The Jeeple Tour, the deaths game of chicken, the worker assignment – each of these could be the main mechanic in a different game, but Dinosaur World combines them all in a way that tickles my gaming brain and makes me want to make just one more velociraptor. What’s the worst that could happen?
Fascinating commentary, friends, thank you for that comparison! I saw folks playing Dinosaur World at GenCon a few times and stopped to watch. While I realize that a casual gander doesn’t get across what’s great about a game, and yet and yet…I think I might be in Steve’s camp, leaning more and more towards less complex games, or at least more concise complexity, if that makes sense. The sprawl of World turned me right off.

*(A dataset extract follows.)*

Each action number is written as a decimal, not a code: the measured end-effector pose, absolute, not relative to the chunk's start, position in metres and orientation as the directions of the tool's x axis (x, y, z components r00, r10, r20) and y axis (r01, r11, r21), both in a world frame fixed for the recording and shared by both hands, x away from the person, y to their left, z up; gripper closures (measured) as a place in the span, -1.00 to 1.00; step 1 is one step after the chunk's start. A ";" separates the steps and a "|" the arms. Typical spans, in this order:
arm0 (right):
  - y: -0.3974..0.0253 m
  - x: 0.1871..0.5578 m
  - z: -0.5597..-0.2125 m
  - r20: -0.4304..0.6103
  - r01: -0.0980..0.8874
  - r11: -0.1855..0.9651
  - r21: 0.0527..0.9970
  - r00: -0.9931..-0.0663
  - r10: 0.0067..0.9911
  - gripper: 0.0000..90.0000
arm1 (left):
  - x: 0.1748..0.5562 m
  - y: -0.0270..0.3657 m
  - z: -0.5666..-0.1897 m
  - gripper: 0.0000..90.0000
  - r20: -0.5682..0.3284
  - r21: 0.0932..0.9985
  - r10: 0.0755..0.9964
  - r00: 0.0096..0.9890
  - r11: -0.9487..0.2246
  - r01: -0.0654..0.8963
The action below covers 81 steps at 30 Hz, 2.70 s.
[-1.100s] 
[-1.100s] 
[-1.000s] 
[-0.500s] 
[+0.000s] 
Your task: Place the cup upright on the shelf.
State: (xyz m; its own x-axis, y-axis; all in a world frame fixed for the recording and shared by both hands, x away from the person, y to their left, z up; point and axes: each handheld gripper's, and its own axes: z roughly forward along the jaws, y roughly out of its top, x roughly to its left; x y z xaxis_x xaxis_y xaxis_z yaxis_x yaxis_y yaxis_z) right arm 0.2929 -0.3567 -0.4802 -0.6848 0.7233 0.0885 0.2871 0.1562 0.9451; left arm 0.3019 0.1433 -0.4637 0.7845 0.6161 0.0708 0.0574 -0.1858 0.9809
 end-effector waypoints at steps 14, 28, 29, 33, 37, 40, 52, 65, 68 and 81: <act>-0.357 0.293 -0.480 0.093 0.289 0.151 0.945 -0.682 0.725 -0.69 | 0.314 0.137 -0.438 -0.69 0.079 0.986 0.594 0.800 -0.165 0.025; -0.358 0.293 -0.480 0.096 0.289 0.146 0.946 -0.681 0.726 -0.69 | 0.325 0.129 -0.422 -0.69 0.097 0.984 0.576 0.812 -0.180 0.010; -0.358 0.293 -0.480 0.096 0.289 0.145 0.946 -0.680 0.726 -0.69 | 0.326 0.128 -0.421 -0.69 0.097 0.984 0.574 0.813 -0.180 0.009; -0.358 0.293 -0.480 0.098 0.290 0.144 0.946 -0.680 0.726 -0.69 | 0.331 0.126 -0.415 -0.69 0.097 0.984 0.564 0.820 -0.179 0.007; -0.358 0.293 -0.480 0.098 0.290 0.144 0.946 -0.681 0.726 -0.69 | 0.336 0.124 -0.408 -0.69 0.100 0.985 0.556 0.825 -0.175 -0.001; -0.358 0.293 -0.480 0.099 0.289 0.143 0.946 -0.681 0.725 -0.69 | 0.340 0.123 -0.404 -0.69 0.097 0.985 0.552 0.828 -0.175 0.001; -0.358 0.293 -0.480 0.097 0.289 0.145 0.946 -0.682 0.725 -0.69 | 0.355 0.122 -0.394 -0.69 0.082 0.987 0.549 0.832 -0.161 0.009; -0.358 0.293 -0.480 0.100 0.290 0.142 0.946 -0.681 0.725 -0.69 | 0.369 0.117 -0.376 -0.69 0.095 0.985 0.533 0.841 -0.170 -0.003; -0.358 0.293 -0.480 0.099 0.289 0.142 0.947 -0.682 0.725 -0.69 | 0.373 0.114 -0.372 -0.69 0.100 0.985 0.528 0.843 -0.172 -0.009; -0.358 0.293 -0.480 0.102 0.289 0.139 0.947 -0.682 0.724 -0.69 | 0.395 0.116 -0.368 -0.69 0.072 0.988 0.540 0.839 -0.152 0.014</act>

That said, I was fascinated by the death mechanic y’all mentioned–is that something from Island as well? It would seem to be a hilarious and integral thematic element if you’re basically gamifying Jurassic Park et al. And one that my daughter and I added into our fable-style campaign we’re designing for Draftosaurus. Death in Draftosaurus? Yes!
Hi Alice!
Dinosaur Island’s death mechanic is simply -1 VP per death, which is much less punishing for those with many deaths, but more punishing for the player’s with a few deaths. It’s a much more even punishment than World’s.
Death in Draftosaurus sounds hilarious and I’m so curious about how you have implemented that with your daughter.